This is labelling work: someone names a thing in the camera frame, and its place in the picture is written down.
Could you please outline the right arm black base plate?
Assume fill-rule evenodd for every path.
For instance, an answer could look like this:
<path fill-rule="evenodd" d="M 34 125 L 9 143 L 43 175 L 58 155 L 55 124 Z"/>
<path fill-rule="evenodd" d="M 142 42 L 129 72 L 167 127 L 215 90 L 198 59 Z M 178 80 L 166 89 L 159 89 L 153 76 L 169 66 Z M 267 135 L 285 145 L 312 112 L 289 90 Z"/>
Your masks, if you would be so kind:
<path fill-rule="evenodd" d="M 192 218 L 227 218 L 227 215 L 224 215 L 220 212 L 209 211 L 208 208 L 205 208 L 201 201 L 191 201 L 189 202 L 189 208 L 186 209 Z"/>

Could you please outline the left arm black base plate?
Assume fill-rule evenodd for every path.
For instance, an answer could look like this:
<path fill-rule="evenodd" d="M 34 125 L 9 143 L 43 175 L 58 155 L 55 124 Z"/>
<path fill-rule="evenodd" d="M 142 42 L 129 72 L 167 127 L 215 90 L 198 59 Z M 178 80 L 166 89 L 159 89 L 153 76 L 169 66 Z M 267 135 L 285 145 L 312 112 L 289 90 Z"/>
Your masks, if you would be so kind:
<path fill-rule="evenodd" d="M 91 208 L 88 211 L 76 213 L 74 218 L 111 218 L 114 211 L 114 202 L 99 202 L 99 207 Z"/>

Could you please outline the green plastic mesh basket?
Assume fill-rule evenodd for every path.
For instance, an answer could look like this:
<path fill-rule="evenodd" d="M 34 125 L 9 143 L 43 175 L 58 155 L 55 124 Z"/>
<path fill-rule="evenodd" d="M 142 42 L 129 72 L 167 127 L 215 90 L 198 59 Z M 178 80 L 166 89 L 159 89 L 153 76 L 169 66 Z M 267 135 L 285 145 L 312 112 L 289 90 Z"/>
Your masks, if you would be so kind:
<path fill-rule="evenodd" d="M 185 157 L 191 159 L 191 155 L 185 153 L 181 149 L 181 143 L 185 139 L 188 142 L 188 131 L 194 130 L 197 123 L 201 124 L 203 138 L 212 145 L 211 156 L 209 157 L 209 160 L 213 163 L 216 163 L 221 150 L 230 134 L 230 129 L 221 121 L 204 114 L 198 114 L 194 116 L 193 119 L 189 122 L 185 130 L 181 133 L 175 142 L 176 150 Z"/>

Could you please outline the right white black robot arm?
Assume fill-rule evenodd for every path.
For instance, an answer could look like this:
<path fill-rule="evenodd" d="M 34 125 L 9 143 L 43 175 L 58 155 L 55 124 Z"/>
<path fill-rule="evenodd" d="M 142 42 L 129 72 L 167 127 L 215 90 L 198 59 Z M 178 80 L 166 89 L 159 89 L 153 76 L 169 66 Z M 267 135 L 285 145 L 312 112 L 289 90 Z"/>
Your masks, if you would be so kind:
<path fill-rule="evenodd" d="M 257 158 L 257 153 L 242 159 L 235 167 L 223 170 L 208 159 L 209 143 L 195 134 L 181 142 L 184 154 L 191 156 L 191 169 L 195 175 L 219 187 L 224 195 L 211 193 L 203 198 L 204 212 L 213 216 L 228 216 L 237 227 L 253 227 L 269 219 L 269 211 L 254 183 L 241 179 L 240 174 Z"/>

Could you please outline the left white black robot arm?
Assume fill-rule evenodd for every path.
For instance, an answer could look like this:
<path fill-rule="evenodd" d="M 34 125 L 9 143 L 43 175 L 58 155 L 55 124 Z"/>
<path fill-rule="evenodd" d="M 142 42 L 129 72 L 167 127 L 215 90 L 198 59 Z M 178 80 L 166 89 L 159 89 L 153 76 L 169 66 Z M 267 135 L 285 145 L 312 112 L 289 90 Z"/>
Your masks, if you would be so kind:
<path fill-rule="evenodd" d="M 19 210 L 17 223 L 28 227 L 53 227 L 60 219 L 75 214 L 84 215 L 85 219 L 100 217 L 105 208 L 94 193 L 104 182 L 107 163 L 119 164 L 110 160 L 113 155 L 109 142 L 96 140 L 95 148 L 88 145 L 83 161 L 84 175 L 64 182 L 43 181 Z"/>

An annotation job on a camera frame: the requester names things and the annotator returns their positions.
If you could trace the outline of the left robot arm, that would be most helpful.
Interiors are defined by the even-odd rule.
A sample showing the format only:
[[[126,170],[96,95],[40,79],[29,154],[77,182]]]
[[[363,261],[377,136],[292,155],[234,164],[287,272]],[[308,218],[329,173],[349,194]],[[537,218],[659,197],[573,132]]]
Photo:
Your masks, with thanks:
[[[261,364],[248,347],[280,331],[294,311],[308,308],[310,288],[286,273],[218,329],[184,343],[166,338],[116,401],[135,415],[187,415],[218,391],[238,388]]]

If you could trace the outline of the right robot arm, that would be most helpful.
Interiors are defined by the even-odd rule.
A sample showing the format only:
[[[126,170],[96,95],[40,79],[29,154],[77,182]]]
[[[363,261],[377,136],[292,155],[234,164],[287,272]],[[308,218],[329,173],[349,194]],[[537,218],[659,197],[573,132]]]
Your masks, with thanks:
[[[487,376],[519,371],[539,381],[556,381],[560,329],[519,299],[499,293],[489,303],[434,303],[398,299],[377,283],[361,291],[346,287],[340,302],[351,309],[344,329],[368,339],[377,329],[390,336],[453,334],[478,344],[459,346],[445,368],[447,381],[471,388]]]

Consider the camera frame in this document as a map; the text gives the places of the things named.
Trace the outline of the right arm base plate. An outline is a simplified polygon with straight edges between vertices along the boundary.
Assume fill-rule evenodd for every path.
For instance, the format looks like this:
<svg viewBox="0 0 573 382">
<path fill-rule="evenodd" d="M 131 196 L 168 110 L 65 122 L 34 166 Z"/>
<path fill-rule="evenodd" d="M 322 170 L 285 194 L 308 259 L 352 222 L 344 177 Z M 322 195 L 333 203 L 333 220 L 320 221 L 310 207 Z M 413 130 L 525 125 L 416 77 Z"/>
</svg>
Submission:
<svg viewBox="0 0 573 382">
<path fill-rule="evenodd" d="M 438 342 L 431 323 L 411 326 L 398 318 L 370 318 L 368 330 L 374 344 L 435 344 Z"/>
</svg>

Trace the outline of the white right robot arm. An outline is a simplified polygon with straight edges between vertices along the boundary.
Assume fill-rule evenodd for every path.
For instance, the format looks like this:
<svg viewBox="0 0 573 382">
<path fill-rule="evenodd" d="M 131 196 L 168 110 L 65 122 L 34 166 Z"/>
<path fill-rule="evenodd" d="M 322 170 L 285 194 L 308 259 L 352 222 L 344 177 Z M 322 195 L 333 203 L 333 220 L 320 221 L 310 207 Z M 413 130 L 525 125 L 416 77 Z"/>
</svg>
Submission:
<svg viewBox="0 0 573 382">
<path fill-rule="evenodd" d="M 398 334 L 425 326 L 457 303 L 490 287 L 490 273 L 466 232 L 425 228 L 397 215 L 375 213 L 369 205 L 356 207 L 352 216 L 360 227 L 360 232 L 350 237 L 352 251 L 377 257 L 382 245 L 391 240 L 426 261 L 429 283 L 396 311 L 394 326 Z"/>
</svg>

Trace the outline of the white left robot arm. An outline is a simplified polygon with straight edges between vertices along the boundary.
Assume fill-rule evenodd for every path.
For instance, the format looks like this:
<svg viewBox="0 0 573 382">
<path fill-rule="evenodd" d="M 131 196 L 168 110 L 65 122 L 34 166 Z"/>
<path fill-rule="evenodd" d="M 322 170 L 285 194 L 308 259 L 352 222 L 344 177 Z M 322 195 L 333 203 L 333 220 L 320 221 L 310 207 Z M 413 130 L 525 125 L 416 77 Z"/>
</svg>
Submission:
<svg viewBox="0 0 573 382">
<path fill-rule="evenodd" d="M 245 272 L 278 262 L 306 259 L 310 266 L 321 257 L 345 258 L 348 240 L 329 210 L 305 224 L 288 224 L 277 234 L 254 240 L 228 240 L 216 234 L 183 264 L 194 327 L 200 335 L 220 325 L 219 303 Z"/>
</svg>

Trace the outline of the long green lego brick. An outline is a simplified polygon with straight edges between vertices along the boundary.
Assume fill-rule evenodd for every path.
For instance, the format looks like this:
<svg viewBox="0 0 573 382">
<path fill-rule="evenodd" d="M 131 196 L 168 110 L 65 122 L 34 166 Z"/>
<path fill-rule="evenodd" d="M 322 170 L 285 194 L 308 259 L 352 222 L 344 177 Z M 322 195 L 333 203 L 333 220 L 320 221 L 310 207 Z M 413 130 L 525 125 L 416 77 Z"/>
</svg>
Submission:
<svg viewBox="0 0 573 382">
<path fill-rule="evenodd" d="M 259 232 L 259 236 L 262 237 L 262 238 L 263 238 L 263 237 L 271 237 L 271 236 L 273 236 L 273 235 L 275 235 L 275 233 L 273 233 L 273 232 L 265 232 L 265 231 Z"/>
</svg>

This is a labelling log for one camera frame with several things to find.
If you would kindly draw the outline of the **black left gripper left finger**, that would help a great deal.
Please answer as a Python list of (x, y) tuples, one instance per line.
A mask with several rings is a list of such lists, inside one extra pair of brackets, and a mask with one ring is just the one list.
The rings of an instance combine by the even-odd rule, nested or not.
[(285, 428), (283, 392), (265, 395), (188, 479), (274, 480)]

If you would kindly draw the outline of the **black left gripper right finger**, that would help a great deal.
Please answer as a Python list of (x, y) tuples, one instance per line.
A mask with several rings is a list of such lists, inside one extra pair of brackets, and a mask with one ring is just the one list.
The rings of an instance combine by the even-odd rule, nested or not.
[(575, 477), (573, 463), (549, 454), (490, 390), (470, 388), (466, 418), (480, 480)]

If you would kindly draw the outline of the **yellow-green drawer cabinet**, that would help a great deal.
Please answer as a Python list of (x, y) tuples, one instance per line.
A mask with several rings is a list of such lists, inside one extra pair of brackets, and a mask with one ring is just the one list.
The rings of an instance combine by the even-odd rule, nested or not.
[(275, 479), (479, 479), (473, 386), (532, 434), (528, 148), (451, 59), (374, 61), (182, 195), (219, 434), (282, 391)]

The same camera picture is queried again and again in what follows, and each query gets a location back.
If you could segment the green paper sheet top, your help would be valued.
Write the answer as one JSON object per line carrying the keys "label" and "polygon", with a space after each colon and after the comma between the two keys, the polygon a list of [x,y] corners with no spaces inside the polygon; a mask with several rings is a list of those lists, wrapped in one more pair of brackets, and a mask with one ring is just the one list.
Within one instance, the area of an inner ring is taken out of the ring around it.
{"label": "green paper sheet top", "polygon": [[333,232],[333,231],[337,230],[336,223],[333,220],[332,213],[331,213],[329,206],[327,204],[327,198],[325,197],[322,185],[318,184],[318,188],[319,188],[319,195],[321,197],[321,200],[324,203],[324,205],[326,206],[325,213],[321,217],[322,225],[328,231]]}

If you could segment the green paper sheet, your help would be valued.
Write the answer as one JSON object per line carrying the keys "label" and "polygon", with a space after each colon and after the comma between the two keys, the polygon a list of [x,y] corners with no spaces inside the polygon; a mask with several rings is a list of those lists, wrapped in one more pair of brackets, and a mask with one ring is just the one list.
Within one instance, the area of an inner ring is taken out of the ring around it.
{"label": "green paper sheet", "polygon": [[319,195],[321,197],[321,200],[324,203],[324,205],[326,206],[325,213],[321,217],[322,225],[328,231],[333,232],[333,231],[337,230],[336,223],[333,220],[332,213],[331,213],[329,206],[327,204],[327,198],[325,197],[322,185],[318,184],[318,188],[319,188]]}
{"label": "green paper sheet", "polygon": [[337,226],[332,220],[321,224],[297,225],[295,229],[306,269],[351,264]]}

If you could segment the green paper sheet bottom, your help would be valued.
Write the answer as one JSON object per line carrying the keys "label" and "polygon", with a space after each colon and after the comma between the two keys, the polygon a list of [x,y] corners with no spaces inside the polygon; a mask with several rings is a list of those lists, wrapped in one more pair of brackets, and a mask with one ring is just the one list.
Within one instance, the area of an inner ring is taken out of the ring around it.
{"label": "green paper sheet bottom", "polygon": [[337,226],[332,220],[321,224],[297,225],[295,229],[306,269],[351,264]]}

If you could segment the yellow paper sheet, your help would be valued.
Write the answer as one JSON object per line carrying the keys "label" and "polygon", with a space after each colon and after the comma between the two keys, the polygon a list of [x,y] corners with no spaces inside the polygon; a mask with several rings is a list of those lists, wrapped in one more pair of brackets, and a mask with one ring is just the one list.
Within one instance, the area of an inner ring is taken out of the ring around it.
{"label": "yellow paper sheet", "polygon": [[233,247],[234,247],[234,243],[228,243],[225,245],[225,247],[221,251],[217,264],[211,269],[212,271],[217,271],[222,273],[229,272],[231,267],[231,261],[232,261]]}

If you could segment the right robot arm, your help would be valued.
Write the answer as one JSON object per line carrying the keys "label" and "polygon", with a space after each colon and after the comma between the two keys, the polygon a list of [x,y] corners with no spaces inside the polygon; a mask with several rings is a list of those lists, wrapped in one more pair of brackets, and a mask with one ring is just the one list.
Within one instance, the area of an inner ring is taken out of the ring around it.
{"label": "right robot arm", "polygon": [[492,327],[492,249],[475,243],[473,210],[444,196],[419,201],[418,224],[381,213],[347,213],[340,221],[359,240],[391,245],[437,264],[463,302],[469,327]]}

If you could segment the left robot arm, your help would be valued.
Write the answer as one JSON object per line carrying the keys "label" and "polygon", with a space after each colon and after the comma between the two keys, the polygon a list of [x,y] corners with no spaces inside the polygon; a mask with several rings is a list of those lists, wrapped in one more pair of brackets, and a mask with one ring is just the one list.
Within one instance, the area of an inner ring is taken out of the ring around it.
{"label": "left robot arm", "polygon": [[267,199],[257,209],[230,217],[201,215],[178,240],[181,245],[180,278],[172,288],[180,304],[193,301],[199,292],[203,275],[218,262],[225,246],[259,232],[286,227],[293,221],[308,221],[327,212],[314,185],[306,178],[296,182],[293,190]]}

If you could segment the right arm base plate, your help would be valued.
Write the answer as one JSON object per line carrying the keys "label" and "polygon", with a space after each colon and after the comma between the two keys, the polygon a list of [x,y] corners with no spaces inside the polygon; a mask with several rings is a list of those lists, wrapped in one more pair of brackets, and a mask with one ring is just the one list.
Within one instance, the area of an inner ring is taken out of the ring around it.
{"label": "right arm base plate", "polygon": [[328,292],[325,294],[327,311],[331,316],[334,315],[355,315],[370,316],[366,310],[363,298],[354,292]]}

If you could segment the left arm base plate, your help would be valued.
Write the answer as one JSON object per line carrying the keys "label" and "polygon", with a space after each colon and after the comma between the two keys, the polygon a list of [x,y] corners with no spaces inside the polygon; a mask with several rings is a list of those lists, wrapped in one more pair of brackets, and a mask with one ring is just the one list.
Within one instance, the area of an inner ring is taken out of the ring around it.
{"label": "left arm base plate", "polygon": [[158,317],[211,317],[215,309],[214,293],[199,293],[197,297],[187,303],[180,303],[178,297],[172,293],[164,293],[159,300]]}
○ ○ ○ ○ ○
Show all lines in the entries above where the word "vertices" appears.

Trace the outline of the right arm base plate. An outline is a simplified polygon with straight edges between vertices along the boundary.
Trace the outline of the white right robot arm. An outline is a simplified polygon with straight edges between vertices along the boundary.
Trace the outline of the white left robot arm. An outline is a simplified polygon with straight edges between vertices along the boundary.
Trace the outline of the long green lego brick. An outline is a simplified polygon with straight edges between vertices along the boundary.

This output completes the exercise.